Provide only the number of lines in the records below that include "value".

_ _ _ _ _

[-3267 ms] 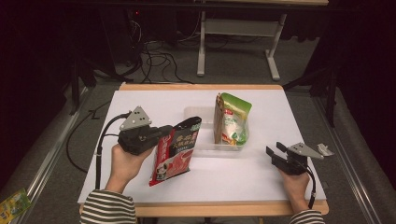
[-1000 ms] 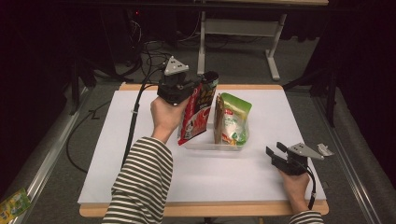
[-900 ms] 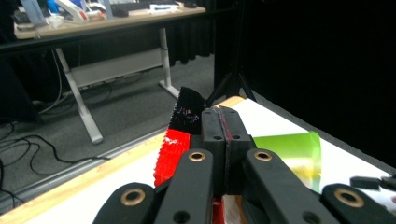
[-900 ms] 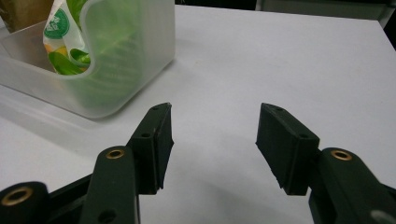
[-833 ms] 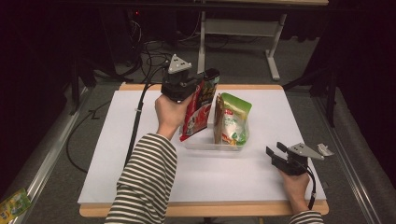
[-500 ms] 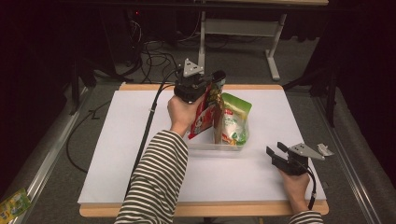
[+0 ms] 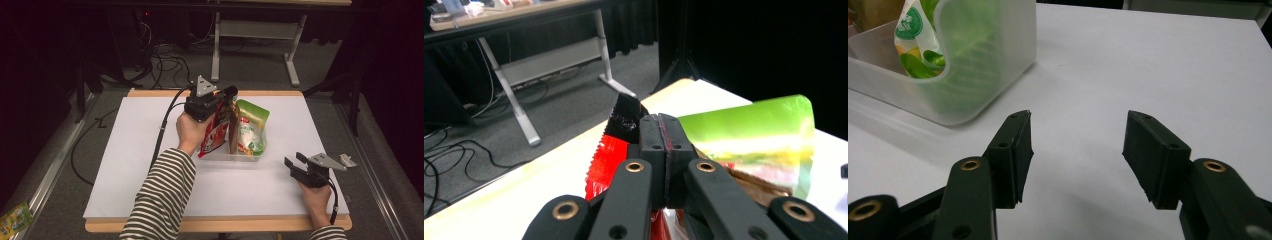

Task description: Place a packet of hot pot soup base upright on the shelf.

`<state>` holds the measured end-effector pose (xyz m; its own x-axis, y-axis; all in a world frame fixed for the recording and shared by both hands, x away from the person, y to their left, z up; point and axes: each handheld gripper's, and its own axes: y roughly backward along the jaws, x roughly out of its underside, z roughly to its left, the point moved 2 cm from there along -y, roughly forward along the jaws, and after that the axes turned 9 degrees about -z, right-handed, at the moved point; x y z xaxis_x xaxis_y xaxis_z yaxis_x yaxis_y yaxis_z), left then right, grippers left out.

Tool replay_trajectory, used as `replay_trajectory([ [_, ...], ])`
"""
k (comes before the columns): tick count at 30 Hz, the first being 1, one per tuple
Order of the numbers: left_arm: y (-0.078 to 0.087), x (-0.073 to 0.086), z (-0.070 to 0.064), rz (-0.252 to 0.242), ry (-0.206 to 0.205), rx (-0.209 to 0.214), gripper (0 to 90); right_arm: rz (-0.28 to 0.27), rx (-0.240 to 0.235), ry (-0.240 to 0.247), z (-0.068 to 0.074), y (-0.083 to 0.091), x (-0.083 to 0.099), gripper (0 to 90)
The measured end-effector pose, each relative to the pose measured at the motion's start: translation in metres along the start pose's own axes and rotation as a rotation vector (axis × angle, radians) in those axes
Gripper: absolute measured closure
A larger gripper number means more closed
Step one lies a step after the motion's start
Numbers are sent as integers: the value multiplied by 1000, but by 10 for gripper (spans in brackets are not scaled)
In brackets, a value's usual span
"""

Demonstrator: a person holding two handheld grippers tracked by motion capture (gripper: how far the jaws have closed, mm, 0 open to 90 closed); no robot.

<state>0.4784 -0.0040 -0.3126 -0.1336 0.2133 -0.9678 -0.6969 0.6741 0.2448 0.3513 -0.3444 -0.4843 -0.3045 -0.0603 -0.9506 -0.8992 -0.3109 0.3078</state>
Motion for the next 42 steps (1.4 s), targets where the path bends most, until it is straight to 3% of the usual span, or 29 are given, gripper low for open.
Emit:
replay_trajectory([
  [5, 5, 1, -7, 20, -28, -3, 900, -10, 9, 5, 0, 1, 0, 455],
  [10, -12, -12, -5, 62, -38, -35, 900, -3, 6, 4, 0, 0, 0, 455],
  [14, -21, -17, -7, 10, -36, -68, 900, -17, 6, 2, -1, 1, 0, 453],
  [16, -18, -18, -9, -55, -27, -56, 900, -16, 4, 2, -1, 1, 0, 453],
  [17, -15, -21, -8, -82, -6, -37, 900, -10, 4, -2, 0, 1, 0, 453],
  [18, -14, -24, -7, -79, 38, 6, 900, -8, 5, 1, 0, 0, 0, 453],
  [19, -13, -27, -6, -68, 57, 16, 900, -5, 4, 7, 0, 0, 0, 453],
  [21, -9, -28, -7, -12, 29, 23, 900, 1, 5, 7, 1, 0, 0, 453],
  [22, -8, -26, -10, 15, -8, 19, 900, -1, 7, 7, 1, 0, 0, 453],
  [23, -6, -23, -12, 42, -71, 3, 900, -7, 9, 9, 0, 1, 0, 453],
  [24, -5, -21, -12, 54, -86, 7, 900, -13, 8, 5, 0, 1, 0, 453],
  [27, 1, -14, -9, 76, -68, 28, 900, 4, 0, -19, -2, -1, 0, 452],
  [33, 31, 7, 1, 96, 5, 44, 869, 4, 4, 13, 2, -1, 0, 455],
  [39, 51, 27, 8, 131, 27, 42, 797, 2, 4, 12, 1, 0, 0, 455],
  [42, 57, 38, 7, 173, 35, 55, 757, -2, 7, 2, 0, 0, 0, 457],
])
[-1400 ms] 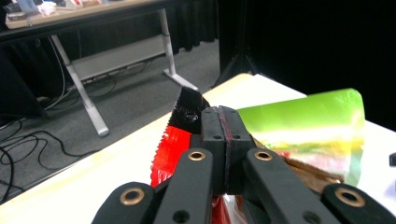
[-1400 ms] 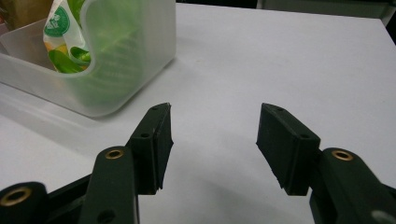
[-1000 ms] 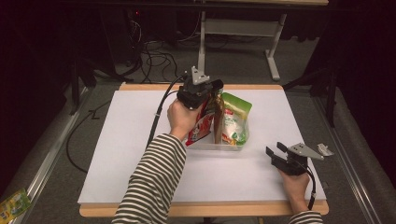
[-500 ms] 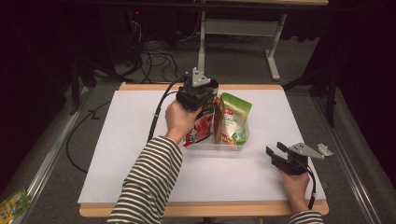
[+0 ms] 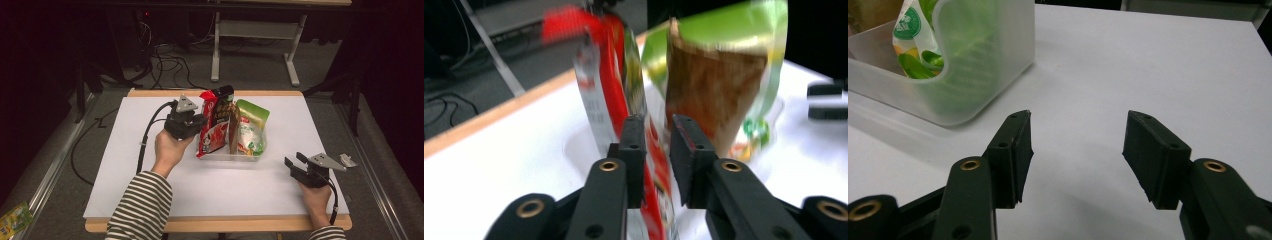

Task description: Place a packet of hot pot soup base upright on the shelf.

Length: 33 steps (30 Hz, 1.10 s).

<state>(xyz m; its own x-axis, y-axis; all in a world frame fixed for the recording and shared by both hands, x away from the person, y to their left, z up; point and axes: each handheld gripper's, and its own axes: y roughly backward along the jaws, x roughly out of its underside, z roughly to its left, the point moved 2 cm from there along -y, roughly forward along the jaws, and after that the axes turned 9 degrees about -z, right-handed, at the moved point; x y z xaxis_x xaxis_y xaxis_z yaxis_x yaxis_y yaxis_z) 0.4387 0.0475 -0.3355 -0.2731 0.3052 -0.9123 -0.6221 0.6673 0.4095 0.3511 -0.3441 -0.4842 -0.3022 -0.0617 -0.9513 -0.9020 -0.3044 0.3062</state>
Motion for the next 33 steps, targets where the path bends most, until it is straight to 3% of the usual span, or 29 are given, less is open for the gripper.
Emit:
replay_trajectory([
  [6, -4, 23, -3, 104, -16, -8, 720, 1, 0, 1, 0, 0, 0, 457],
  [19, -20, 60, -14, 255, -38, -5, 691, -9, 2, -3, 0, 1, 0, 458],
  [23, -22, 65, -16, 276, -33, -8, 687, -27, -13, 23, 1, 2, 0, 467],
  [27, -24, 66, -13, 288, -13, -15, 709, -14, -11, 23, 3, 1, 0, 469],
  [33, -33, 68, -13, 308, -15, -40, 723, -17, -12, 22, 2, 2, 0, 469],
])
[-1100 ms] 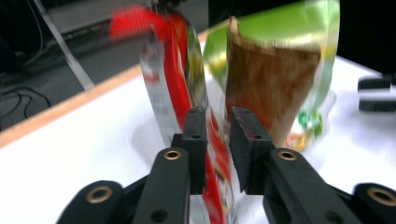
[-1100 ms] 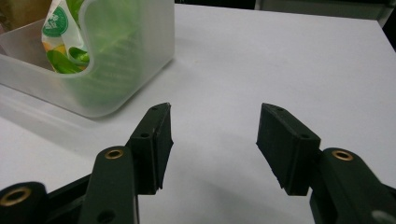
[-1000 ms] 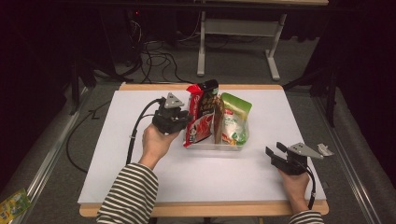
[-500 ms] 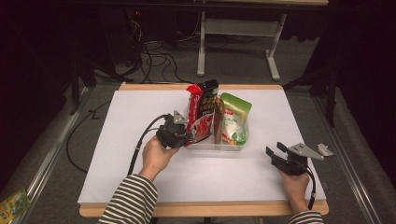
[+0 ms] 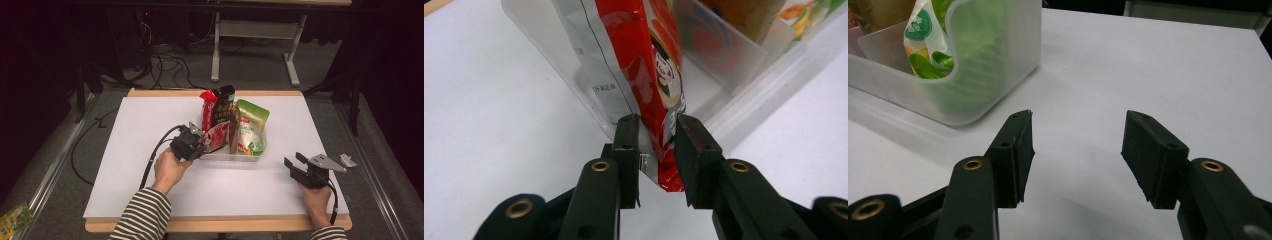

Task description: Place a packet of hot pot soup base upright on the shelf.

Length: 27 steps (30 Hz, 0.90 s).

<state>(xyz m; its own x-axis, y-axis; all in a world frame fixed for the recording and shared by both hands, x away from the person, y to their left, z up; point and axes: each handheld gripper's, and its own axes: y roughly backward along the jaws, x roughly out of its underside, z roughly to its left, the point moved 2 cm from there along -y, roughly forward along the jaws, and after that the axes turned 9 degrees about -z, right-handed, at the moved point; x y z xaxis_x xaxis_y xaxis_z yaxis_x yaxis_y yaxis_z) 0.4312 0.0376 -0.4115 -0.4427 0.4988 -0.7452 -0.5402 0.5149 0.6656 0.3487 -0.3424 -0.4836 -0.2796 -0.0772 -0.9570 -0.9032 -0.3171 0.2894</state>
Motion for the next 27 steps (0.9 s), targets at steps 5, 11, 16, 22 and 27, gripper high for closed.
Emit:
replay_trajectory([
  [5, -4, -2, -1, 14, 9, -15, 743, 2, -2, 1, 1, 0, 0, 469],
  [11, -8, -5, -2, 38, 12, -31, 763, 3, -1, 3, 1, 0, 0, 469],
  [16, -9, -5, -2, 43, 2, -45, 790, 0, 1, 3, 1, 0, 0, 468],
  [22, -12, -3, -1, 69, 22, -32, 822, -2, 4, 5, 1, 0, 0, 468],
  [27, -14, -1, 1, 64, 45, -22, 832, -2, 6, 8, 2, 0, 0, 467],
])
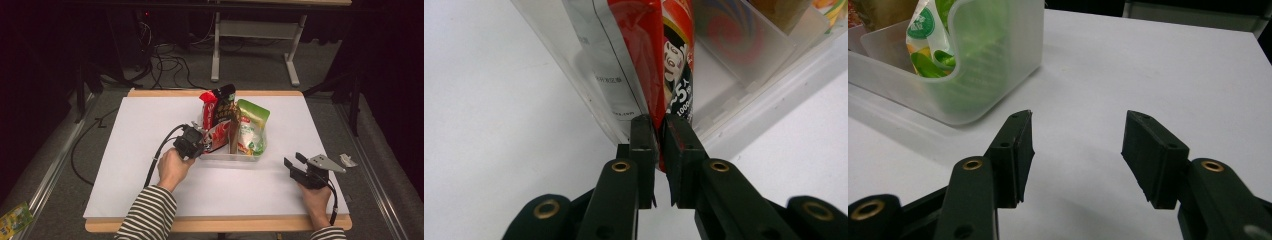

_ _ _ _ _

▶ _Final answer_
2